- _ABOUT THIS TASK_: Copy all of the data below exactly as it is given.

------------------------------

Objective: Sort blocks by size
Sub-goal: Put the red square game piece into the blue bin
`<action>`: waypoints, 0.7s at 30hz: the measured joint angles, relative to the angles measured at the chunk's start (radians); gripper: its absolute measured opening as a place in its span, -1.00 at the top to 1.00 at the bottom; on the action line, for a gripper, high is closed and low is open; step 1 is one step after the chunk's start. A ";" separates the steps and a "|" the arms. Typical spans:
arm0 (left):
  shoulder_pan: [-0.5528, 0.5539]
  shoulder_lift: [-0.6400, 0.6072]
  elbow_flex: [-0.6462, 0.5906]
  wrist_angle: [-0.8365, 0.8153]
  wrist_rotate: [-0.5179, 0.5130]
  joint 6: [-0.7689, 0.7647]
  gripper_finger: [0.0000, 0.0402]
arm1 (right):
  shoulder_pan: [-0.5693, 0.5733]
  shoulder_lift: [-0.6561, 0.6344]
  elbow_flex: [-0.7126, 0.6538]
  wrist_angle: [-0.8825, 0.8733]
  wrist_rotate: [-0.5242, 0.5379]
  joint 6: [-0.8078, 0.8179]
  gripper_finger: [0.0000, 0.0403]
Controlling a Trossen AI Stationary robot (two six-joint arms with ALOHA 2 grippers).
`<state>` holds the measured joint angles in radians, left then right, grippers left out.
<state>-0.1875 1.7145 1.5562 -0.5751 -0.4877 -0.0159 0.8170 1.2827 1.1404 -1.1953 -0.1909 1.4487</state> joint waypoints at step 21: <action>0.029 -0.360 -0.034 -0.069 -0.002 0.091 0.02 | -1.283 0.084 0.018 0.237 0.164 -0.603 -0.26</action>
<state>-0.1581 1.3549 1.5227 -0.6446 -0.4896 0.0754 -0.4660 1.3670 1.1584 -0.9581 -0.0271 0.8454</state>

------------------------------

- _REPLY_:
Objective: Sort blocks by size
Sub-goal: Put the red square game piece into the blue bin
`<action>`: waypoints, 0.7s at 30hz: the measured joint angles, relative to the angles measured at the chunk's start (radians); gripper: its absolute measured opening as a place in its span, -1.00 at the top to 1.00 at the bottom; on the action line, for a gripper, high is closed and low is open; step 1 is one step after the chunk's start. A ";" separates the steps and a "|" the arms. Typical spans:
arm0 (left):
  shoulder_pan: [-0.5528, 0.5539]
  shoulder_lift: [-0.6400, 0.6072]
  elbow_flex: [-0.6462, 0.5906]
  wrist_angle: [-0.8365, 0.8153]
  wrist_rotate: [-0.5179, 0.5130]
  joint 6: [-0.7689, 0.7647]
  gripper_finger: [0.0000, 0.0402]
arm1 (right):
  shoulder_pan: [-0.5693, 0.5733]
  shoulder_lift: [-0.6561, 0.6344]
  elbow_flex: [-0.7126, 0.6538]
  wrist_angle: [-0.8825, 0.8733]
  wrist_rotate: [-0.5242, 0.5379]
  joint 6: [-0.8078, 0.8179]
  gripper_finger: [0.0000, 0.0403]
Controlling a Trossen AI Stationary robot (two six-joint arms with ALOHA 2 grippers).
`<state>` holds the measured joint angles in radians, left then right, grippers left out.
<state>-0.1875 1.7145 1.5562 -0.5751 -0.4877 -0.0159 0.8170 1.2827 1.1404 -1.1953 -0.1909 1.4487</state> joint waypoints at step 21: <action>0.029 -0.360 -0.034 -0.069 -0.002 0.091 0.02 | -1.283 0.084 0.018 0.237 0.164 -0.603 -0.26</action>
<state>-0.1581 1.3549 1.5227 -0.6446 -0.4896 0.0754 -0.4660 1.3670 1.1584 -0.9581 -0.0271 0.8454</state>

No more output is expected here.